Haaretz quoted an associate of Tony Blair, the former British prime minister and a key figure in in Mideast mediation efforts, as saying the Palestinian leader had rejected every peace suggestion.

Abbas often is portrayed as a moderate but his diplomatic jihad to ask the U.N. Security Council to unilaterally declare a state of Palestine is anything but moderate. His true nature is further exposed in his statement that Palestinians have lived under “occupation” for 63 years. This is a radical departure in the use of the term occupation, which has always referred to the West Bank and Gaza Strip territories captured by Israel during the Arab world’s failed 1967 war to annihilate the Jewish state. Sixty-three years goes back to the creation of Israel under U.N. auspices in 1948. Abbas is engaging in nothing less than the rejectionist rhetoric normally associated with the terrorist organization Hamas and the Iranian fanatic Mahmoud Ahmadinejad.

Despite the deadly serious implications of Abbas’ U.N. campaign, it has elements of farce.
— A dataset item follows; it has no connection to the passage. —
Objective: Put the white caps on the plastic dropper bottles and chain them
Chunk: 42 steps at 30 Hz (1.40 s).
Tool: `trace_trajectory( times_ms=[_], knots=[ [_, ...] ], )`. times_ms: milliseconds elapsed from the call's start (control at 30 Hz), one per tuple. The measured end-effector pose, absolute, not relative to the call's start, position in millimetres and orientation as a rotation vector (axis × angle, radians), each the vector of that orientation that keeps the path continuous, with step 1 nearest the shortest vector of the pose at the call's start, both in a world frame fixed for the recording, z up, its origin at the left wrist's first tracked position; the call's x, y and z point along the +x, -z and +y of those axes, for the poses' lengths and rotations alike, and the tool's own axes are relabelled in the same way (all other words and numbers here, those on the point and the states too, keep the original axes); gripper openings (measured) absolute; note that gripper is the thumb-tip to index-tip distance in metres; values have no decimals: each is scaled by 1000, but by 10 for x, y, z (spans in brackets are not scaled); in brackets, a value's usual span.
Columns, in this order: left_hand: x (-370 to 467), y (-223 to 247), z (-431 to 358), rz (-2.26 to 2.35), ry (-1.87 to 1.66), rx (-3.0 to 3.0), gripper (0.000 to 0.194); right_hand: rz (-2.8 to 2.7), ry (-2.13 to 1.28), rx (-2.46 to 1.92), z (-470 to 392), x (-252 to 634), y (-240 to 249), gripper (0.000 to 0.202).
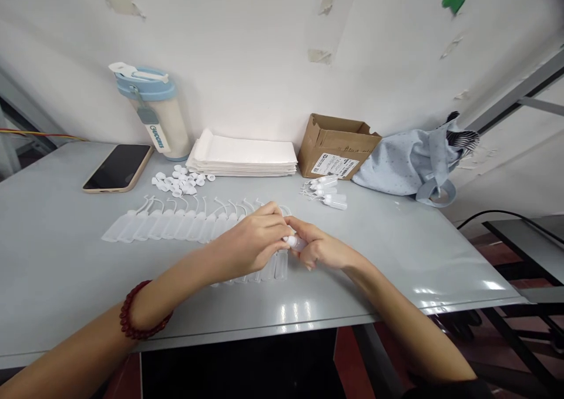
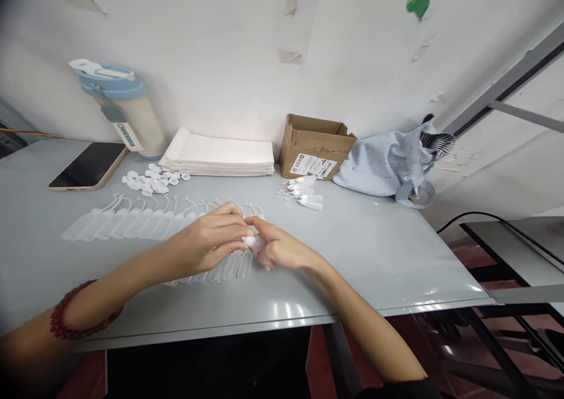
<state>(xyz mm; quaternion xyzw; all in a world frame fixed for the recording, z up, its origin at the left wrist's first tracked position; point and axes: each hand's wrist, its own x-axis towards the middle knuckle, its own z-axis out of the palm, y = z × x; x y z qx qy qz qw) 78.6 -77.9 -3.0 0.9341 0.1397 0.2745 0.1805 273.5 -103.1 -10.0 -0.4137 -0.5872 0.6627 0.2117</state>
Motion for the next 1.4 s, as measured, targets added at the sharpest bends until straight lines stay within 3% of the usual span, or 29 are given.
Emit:
trace_trajectory(
  times_ms=[167, 267, 333, 500, 767, 933, 1200, 1300, 1400],
  knots=[
    [816, -27, -937, 301, -875, 2898, 28, -1501, -2438, -677, -924, 2814, 210, 32],
    [826, -61, -987, 257, -902, 3031, 30, -1544, -2499, -614, -879, 2839, 235, 22],
    [826, -45, -968, 246, -966, 3076, 29, -1605, -2402, -697, -867, 2846, 213, 24],
    [812, 48, -833, 429, -987, 2888, 17, -1716, -2015, -1054, -920, 2820, 110, 52],
    [844, 7, -809, 746, -742, 2433, 20, -2117, -1007, -1277, -1079, 2713, 86, 54],
    [865, 16, -831, 760, -746, 2403, 20, -2208, -890, -1282, -1084, 2736, 81, 59],
    [875, 46, -847, 621, -889, 2535, 15, -2173, -1139, -1205, -1069, 2766, 29, 52],
    [851, 61, -808, 682, -849, 2614, 13, -2240, -912, -1263, -1008, 2840, 31, 45],
    [813, 68, -753, 852, -880, 2559, 24, -2216, -400, -1464, -890, 3025, 50, 35]
  ],
)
Abbas can’t claim to represent all of Palestine. Hamas, not the Palestinian Authority, rules in the Gaza Strip, and it has no interest in any settlement that recognizes the Jewish state. What’s more, Abbas’ election mandate ran out two years ago, and no new elections have been possible because of the Gaza-West Bank schism.

A Palestinian statehood bid will surely fail in the Security Council if for no other reason that the United States will veto it. Apparently there are bureaucratic hurdles that could delay a vote for weeks or months. In either event, Abbas may ask the U.N. General Assembly, where America has no veto, to elevate Palestine to a non-member observer state, a status held by the Vatican.

The conventional wisdom is U.S. standing would be damaged in the Muslim world if it exercises its veto. A U.N. General Assembly vote in favor of Abbas would further isolate America as well as Israel.

Such irresponsible behavior by Abbas must not go unanswered. As I argued previously, America should cut off the $500 million in annual aid to the Palestinian Authority and, if the General Assembly takes a pro-Palestinian vote, reduce U.S. funding to the world body. Failure to react to Abbas’ transgression and an irresponsible U.N. vote would leave the Obama administration looking weak in a part of the world that respects only strength.

Israel also has options to Abbas wrecking the peace process. Among them is cutting off financial support to the Palestinians. That would emphasize a central reality for “Palestine” — its economic success depends on Israel. The weak economies of neighboring Syria, Jordan and Egypt won’t bring prosperity to Palestinians; only trade, employment and commerce with Israel will. In his U.N. gambit, Abbas is taking aim at Israel, but as was the case with past Palestinian leaders, he will end up harming Palestinians.